## Task to complete:
Exactly the lines from the line containing "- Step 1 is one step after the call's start" through the last line of the entries below should appear in the answer, reproduced verbatim.

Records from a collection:
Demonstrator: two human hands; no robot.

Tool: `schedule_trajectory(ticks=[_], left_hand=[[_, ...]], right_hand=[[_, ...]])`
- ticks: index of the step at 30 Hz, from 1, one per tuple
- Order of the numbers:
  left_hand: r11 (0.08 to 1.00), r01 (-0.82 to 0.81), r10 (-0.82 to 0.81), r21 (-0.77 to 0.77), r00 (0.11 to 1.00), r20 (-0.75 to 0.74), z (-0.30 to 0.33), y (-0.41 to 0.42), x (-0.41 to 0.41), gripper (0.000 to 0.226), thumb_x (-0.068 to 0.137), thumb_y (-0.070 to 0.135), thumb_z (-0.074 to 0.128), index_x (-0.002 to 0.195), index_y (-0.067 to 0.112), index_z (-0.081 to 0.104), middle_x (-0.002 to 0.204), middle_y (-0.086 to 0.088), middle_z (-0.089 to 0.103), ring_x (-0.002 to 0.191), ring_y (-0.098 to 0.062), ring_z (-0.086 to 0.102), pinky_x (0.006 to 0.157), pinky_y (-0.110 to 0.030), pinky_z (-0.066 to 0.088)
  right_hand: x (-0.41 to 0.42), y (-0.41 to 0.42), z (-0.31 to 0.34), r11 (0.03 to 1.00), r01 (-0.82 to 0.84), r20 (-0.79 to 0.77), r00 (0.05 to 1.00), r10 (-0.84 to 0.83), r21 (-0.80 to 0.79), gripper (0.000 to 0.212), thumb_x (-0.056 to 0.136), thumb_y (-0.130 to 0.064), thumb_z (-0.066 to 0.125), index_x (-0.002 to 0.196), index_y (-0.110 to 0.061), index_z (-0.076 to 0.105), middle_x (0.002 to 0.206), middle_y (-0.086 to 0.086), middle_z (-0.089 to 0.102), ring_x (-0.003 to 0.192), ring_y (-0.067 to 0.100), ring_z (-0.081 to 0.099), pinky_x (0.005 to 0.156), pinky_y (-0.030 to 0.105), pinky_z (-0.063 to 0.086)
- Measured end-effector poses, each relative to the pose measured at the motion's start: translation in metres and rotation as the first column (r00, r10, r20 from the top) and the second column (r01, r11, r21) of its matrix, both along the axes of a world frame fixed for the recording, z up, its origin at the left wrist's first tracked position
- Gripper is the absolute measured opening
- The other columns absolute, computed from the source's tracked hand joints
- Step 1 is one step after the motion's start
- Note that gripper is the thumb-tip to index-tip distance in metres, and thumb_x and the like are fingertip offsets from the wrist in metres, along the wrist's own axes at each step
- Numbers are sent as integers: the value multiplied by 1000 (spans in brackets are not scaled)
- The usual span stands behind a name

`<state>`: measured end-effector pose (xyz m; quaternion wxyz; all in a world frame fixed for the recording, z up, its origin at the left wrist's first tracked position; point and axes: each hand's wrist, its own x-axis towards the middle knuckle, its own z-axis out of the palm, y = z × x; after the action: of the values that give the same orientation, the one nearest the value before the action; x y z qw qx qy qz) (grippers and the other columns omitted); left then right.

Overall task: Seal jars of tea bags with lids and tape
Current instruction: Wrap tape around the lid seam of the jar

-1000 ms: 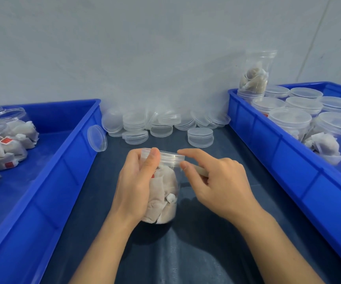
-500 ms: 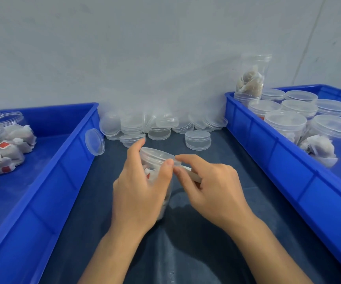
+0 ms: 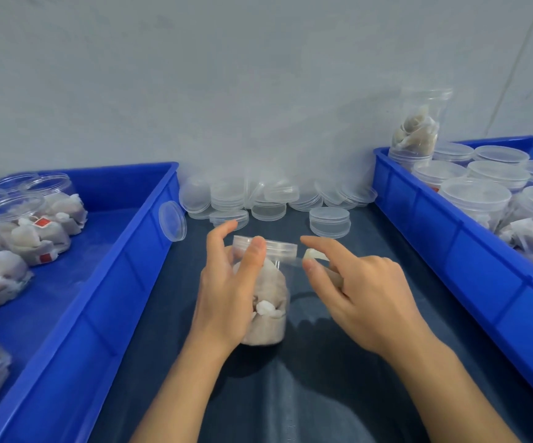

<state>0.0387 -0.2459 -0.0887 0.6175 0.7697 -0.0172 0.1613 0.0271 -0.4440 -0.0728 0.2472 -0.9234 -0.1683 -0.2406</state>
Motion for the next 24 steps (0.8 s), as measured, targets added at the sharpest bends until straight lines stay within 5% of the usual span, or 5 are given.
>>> schedule_trajectory(ticks=[4, 10, 13, 19, 24], left_hand=[[998, 37, -37, -42, 999, -1, 0, -1, 1, 54, 84, 73, 56, 133, 49, 51, 100, 23, 70, 98, 3, 67, 86, -26, 45], [993, 72, -74, -90, 997, -26, 0, -2, 1, 51, 90, 64, 57, 137, 44, 51, 105, 29, 70, 101, 8, 68, 88, -23, 48], [991, 101, -105, -89, 993, -45, 2, -3, -1, 47, 91, 64, 54, 134, 46, 52, 103, 39, 67, 99, 18, 63, 82, -15, 48], [981, 166, -176, -104, 980, -96, 4, -1, -2, 54, 88, 70, 53, 137, 48, 49, 108, 42, 65, 104, 20, 61, 92, -24, 44], [989, 148, -149, -20, 977, -154, 7, -5, -5, 84, 66, 87, 62, 136, 44, 46, 114, 20, 71, 108, 7, 67, 95, -29, 52]], right_hand=[[1, -1, 3, 1000, 14, 5, 1000, -15, 23, 51, 100, -59, 31, 133, -37, 63, 51, -10, 54, 52, 24, 52, 58, 41, 50], [1, -2, 2, 999, 1, -59, 998, 1, 45, 50, 99, -61, 32, 131, -40, 64, 48, -12, 41, 53, 18, 43, 63, 39, 48], [2, -2, 3, 999, -1, -102, 995, 5, 42, 47, 99, -62, 33, 131, -45, 62, 48, -10, 45, 58, 21, 53, 68, 39, 50], [0, -2, 3, 998, -4, -119, 993, 12, 64, 40, 97, -64, 35, 123, -48, 61, 55, -15, 56, 67, 18, 62, 71, 39, 52], [0, -2, 1, 996, -15, -83, 996, 22, 91, 32, 103, -58, 42, 120, -44, 66, 50, -19, 50, 58, 14, 54, 66, 39, 50]])
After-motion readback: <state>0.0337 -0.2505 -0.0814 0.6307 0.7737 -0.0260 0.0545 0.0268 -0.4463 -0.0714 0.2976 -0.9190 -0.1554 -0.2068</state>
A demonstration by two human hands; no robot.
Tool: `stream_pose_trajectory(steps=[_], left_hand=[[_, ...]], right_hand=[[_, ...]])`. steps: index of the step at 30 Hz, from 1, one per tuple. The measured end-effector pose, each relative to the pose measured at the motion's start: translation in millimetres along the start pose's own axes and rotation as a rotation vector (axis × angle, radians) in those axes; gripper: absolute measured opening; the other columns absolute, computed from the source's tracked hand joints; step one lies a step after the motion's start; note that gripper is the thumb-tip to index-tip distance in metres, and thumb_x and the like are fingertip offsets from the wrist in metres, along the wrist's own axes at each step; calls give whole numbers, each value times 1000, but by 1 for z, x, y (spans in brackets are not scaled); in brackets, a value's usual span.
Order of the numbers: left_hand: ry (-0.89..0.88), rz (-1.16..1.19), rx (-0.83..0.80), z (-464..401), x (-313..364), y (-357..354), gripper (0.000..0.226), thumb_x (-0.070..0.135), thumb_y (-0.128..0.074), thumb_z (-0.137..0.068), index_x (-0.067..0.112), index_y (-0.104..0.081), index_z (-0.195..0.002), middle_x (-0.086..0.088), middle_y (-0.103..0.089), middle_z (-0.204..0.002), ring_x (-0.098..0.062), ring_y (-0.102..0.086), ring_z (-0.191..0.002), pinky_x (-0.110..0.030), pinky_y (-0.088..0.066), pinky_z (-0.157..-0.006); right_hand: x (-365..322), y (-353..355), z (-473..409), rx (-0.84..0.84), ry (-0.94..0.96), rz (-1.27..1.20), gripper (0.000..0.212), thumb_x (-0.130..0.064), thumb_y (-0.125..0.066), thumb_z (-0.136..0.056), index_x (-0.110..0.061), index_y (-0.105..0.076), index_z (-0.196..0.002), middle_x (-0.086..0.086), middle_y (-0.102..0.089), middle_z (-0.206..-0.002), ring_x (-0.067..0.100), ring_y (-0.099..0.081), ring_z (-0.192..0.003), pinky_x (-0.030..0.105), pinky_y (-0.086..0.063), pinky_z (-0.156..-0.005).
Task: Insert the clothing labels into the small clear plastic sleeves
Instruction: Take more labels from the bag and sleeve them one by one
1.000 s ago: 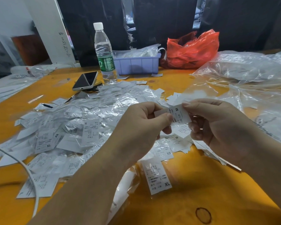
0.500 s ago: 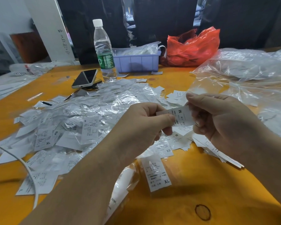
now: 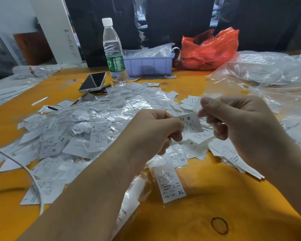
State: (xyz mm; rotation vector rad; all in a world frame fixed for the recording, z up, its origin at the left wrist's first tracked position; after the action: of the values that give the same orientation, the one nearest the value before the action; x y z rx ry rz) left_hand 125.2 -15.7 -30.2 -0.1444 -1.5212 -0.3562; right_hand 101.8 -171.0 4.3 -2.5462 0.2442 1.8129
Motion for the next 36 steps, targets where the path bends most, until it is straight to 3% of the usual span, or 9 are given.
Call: stream_pose_trajectory(steps=[6,9,13,19,22,27,36], left_hand=[[33,91,-46,0,0,-4,9,6,-62,-87,4,-63,-79,-2,-57,-54,-10,-38,-41,-17,-30,-39],[23,115,-70,1,2,-7,9,5,-62,-88,4,-62,-79,-1,-57,-53,-10,-37,-42,-17,-30,-38],[19,125,-68,1,3,-7,9,5,-61,-88,4,-62,-79,-1,-57,-54,-10,-37,-42,-17,-29,-38],[12,130,-65,2,4,-7,13,4,-61,-88,6,-62,-75,-1,-57,-53,-9,-38,-42,-16,-29,-38],[9,124,-62,2,5,-7,12,4,-61,-88,5,-62,-76,-2,-57,-54,-10,-38,-42,-16,-29,-38],[6,111,-62,3,5,-6,11,4,-60,-89,5,-62,-78,-2,-57,-54,-10,-37,-42,-17,-29,-37],[10,93,-58,2,4,-5,10,4,-60,-89,4,-63,-79,-2,-57,-54,-10,-37,-42,-16,-30,-37]], right_hand=[[-15,1,2,37,170,171,24,-30,-63,-88,-14,-71,-72,-19,-56,-45,-4,-54,-45,6,-38,-47],[-14,2,2,45,193,212,25,-30,-61,-90,-16,-70,-71,-15,-51,-39,1,-48,-37,8,-38,-47],[-12,1,2,42,189,238,30,-37,-61,-89,-20,-70,-66,2,-47,-40,7,-37,-38,22,-38,-44],[-7,0,0,15,156,204,32,-36,-64,-87,-13,-71,-66,-1,-48,-44,8,-39,-41,16,-35,-42],[-2,2,-2,28,115,168,26,-29,-65,-89,-18,-70,-66,-11,-56,-45,2,-49,-42,9,-37,-46],[6,8,-5,68,40,129,23,-30,-67,-88,-18,-73,-70,-12,-62,-53,0,-54,-48,22,-37,-57],[9,8,-5,68,2,126,25,-32,-67,-87,-17,-73,-68,-11,-62,-54,0,-54,-51,24,-37,-59]])
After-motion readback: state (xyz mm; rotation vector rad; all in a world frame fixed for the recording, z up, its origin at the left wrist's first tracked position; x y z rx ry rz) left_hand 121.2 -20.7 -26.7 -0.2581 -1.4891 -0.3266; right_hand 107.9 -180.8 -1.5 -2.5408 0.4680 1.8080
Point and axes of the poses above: each hand's wrist, its own z-axis away from the middle knuckle, its own y-axis out of the back of the hand, x = y × z, the point moved 9 cm from there along -z, towards the middle knuckle
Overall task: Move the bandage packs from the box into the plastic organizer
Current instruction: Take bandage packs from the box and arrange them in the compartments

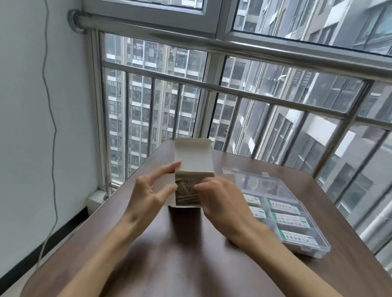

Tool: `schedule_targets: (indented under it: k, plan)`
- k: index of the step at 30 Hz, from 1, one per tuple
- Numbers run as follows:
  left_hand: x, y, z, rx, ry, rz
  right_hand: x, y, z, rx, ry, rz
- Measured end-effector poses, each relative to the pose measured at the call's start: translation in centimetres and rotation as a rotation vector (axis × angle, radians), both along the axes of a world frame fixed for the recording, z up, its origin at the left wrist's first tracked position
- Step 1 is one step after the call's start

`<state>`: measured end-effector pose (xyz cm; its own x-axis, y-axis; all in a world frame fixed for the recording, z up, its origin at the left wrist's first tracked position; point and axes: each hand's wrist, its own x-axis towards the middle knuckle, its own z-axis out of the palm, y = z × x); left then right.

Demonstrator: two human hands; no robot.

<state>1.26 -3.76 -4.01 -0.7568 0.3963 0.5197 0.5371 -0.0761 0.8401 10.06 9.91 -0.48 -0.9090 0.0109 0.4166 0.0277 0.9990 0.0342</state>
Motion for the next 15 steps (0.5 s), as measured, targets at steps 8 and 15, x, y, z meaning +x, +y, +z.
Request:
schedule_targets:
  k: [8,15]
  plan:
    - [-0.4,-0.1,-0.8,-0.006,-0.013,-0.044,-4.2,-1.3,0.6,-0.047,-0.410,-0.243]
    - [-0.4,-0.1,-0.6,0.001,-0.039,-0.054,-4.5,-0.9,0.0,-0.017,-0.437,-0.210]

## Result for this task:
- Step 1 is one step after the call's start

`<state>`: measured end-effector pose (xyz cm; its own x-axis, y-axis; all in a world frame fixed for the recording, z up, its origin at the left wrist's first tracked position; point and axes: each hand's wrist, its own x-axis towards the middle knuckle, its own z-axis out of the palm, y = z × x); left then right.

Demonstrator: two human hands; no robot.

<state>1.26 -3.76 -4.01 -0.7568 0.3963 0.5197 0.5371 -0.0761 0.8401 10.06 9.91 -0.48 -0.9090 0.0109 0.4166 0.0277 0.9990 0.0342</state>
Motion for the next 15 steps (0.5 s), as measured, targets at steps 8 and 15, x, y, z meaning +x, +y, +z.
Request:
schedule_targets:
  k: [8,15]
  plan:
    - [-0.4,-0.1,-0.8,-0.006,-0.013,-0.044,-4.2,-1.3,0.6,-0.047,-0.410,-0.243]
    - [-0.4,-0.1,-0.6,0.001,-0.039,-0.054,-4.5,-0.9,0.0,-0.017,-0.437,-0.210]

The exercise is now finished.